- Theatrical release poster
- Directed by: Wayne Blair
- Written by: Hanna Weg
- Based on: The Septembers of Shiraz by Dalia Sofer
- Produced by: Gerard Butler Danielle Robinson Alan Siegel Hanna Weg
- Starring: Adrien Brody Salma Hayek Shohreh Aghdashloo Anthony Azizi Bashar Rahal Alon Aboutboul
- Cinematography: Warwick Thornton
- Edited by: John Scott
- Music by: Mark Isham
- Production companies: G-BASE Millennium Films
- Distributed by: Momentum Pictures
- Release dates: September 15, 2015 (TIFF); June 24, 2016 (United States);
- Running time: 109 minutes
- Country: United States
- Language: English

= Septembers of Shiraz =

Septembers of Shiraz (released as Enemy Territory in Canada, and Insurrection in France) is a 2015 American drama film directed by Wayne Blair and written by Hanna Weg. It is based on the 2007 novel The Septembers of Shiraz by Dalia Sofer. The film stars Adrien Brody, Salma Hayek, Shohreh Aghdashloo, Anthony Azizi, Bashar Rahal and Alon Aboutboul. The film was released on June 24, 2016, by Momentum Pictures.

==Plot==

During the first months after the 1979 Iranian Revolution, wealthy Jewish Iranian gemologist Isaac Amin is suddenly arrested at his office in Tehran by the Revolutionary Guards who take him to prison.

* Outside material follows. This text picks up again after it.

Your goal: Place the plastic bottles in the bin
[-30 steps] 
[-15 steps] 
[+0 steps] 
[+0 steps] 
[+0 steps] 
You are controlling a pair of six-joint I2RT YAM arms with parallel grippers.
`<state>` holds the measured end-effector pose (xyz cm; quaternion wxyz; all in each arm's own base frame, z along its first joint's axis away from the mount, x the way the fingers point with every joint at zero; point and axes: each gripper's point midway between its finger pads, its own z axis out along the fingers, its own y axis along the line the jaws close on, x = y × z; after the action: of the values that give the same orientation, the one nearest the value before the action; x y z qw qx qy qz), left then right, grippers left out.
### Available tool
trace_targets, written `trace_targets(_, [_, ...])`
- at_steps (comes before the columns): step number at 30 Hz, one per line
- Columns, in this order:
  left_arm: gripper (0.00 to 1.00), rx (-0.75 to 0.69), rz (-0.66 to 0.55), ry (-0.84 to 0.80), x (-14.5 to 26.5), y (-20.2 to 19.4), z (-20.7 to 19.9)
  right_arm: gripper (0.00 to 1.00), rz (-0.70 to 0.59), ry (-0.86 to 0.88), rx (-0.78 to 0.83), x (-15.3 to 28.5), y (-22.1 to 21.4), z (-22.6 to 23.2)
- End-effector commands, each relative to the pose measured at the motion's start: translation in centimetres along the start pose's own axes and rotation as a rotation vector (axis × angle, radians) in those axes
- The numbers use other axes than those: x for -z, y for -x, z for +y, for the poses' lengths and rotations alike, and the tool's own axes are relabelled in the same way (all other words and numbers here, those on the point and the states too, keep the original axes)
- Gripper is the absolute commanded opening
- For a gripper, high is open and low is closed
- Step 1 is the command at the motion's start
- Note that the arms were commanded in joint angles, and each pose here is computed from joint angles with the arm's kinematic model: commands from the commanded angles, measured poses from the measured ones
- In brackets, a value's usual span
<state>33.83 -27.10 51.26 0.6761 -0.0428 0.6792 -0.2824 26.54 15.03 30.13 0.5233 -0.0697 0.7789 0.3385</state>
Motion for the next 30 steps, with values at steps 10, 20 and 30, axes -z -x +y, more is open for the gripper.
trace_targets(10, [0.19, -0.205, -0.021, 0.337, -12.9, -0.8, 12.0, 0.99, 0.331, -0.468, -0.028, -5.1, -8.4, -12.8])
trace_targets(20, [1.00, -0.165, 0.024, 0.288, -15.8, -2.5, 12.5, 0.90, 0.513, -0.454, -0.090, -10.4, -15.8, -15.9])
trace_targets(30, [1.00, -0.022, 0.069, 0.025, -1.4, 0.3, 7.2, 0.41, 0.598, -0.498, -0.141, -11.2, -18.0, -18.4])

During his prison days, Isaac meets fellow prisoners of different backgrounds, who are tortured and finally prosecuted. In interrogation sessions, his interrogator Mohsen, once torturing him with a lit cigarette and having him lashed, refers to the injustice of being affluent and to the justice that the revolution is bringing to the oppressed.

After the guards scare him by putting him before a firing squad and shooting around his body, he says to Mohsen that he is ready to pay all his savings to the new Islamic regime in order to have a chance at freedom. After emptying his bank account, Mohsen declares him free and leaves him alone in the street.

Isaac goes to his office, now deserted, and recovers a hidden pack of diamonds from behind a brick in the wall. As he prepares to leave, he sees Morteza, a former employee of the office and son of their housekeeper Habibeh. He had already directed the stealing of Isaac's gems and office equipment, wandering in the corridor.

Morteza asks for more and shows Isaac a letter of compliment that Shahbanu Farah Pahlavi had written to him, as blackmail. Isaac tells him that he is now a contributor to the revolution and can eliminate Morteza with a single phone call. Morteza leaves.

Isaac is referred to a human smuggler and pays him in diamonds worth over 150,000 to smuggle them out of Iran. In the meantime, Morteza gives the letter to Mohsen at a Revolutionary Guards office but is himself arrested for earlier stealing the stones from Amin´s premises.

The Amin family begin their treacherous journey at dawn the next morning. First, Isaac bypasses a checkpoint, getting chased on motorcycle and shakes the last by braking hard so the rider crashes his bike into the bumper so he flies headfirst over the car. At the rendezvous, they are driven in their Mercedes until they change to an old pickup through a rough road.

Now night, they go on horseback and through the forest to the border, but are stopped by a crew alerted by Morteza. They ring Mohsen, who tells the rebels to let the Amins go. When alone, he reflects over the letter and burns it. Isaac and his family make it over the border to Turkey.

==Production==
On February 7, 2014, Salma Hayek and Shohreh Aghdashloo joined the cast. On April 9, 2014, Adrien Brody joined the cast. Principal photography began on June 9, 2014. The film was shot in Bulgaria.

==Release==
The film premiered at the 2015 Toronto International Film Festival on September 15, 2015. It was selected as the opening night film for the San Diego International Film Festival on September 30, 2015. The film was released on June 24, 2016, by Momentum Pictures.

==Reception==
Septembers of Shiraz received middling to negative reviews from critics. On Rotten Tomatoes, the film has an approval rating of 31%, based on 13 reviews, with an average rating of 4.20/10. On Metacritic, the film has a score of 16 out of 100, based on 5 critics, indicating overwhelming dislike.